While climate negotiations continued at full stretch in the Bella Center on how to share the burden of carbon emissions cuts and the cost of global warming, European leaders took turns in delivering their peptalks in the plenary hall.

“There is less than 24 hours. If we carry on like this, it will be a failure,” French President Nicolas Sarkozy warned from the conference podium, according to Reuters.

“Time is against us, let’s stop posturing…. A failure in Copenhagen would be a catastrophe for each and every one of us,” he said in his speech, AFP reports.

British Prime Minister Gordon Brown addressed the conference with a plea for countries to “overcome obstacles”. He called for a 10-billion-dollar annual fund to help developing nations cope with climate change and hoped for a legally binding agreement within six months.

“We cannot permit the politics of narrow self interest to prevent a policy for human survival.

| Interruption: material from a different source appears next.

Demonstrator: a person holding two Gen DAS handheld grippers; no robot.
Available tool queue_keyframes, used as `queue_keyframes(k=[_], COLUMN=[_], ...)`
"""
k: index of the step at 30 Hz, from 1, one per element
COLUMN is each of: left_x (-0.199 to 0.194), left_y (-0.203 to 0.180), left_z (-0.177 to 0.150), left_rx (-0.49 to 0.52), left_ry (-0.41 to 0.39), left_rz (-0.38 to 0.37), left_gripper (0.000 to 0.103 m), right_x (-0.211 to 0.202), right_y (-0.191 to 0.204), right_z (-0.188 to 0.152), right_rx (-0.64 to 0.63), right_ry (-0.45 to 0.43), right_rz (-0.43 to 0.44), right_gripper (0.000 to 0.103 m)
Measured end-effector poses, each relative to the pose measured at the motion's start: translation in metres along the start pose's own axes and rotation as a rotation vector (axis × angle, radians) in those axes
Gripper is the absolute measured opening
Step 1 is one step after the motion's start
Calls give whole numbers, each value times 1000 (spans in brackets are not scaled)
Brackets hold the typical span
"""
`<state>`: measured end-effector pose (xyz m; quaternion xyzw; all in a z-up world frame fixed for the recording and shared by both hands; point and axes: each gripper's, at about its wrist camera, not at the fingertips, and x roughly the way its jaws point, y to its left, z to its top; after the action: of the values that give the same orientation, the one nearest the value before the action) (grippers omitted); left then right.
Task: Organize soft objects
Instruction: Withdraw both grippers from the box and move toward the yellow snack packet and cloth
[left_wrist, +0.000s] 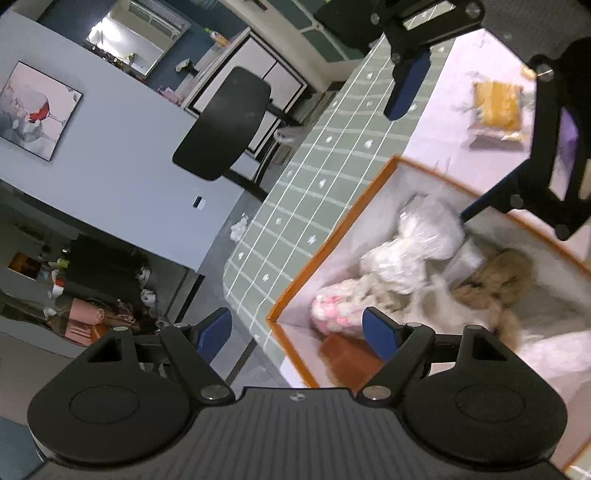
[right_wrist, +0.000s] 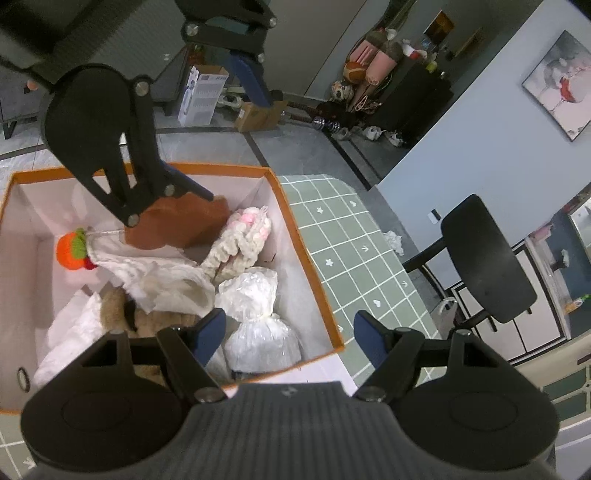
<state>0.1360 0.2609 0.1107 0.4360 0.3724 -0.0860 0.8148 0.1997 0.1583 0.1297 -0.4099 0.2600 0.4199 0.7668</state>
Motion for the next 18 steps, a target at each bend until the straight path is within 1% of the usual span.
queue_keyframes(k=[5, 10, 14, 18], left_x=[-32, -63, -81, -92], left_y=[-20, -53, -85, -117], left_z=[4, 4, 1, -3], left_rx=[25, 27, 53, 54], left_ry=[-50, -130, -166, -198], left_rz=[-15, -67, -82, -108], left_gripper=[94, 94, 94, 94], right_x=[-32, -63, -85, -106], right_y=[3, 16, 35, 53], right_z=[-14, -39, -65, -102], right_rx=[17, 25, 24, 43], right_ry=[-19, -38, -51, -76], right_rz=[-4, 16, 47, 92], right_gripper=[75, 75, 75, 75])
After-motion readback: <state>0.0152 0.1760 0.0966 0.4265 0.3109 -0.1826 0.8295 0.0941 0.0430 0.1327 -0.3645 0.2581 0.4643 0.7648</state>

For all of us there is no greater national interest than the common future of this planet,” Brown concluded his warning, according to The Guardian.

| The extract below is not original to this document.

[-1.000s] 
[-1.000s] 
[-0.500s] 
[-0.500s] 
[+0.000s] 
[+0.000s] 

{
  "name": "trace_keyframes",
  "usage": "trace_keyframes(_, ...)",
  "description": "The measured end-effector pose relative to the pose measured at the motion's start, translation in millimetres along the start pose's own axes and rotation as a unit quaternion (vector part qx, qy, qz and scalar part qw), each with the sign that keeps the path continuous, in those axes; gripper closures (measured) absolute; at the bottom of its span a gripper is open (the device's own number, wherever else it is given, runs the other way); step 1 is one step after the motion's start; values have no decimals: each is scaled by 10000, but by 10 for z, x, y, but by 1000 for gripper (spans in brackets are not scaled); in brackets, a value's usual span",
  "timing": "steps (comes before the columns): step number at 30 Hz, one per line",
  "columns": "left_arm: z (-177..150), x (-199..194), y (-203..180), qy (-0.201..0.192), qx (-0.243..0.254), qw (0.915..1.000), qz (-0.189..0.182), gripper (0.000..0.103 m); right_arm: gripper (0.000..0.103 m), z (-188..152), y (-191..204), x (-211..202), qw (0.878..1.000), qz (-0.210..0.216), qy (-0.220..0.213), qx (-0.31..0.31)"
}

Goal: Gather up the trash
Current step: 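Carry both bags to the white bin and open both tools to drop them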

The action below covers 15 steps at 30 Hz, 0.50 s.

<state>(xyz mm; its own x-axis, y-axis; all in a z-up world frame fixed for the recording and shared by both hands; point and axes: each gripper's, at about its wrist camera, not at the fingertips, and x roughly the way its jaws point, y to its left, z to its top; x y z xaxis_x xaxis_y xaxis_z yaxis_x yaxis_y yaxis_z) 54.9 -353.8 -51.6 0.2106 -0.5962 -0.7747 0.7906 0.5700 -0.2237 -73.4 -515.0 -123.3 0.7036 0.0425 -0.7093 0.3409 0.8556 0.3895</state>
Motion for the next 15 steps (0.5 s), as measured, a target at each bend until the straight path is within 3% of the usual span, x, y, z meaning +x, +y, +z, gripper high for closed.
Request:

German Chancellor Angela Merkel made an impassioned appeal saying that global warming is a task for all of us:

“We need to show the world works together, as we did in the economic and financial crisis. Please, in this spirit, let us all work over the next 24 hours so that tomorrow we will be able to meet again in this hall and show that we have understood, life cannot go on as it was. The world needs to change. Let us all work together fruitfully in these 24 hours,” Angela Merkel said, according to Euronews.net.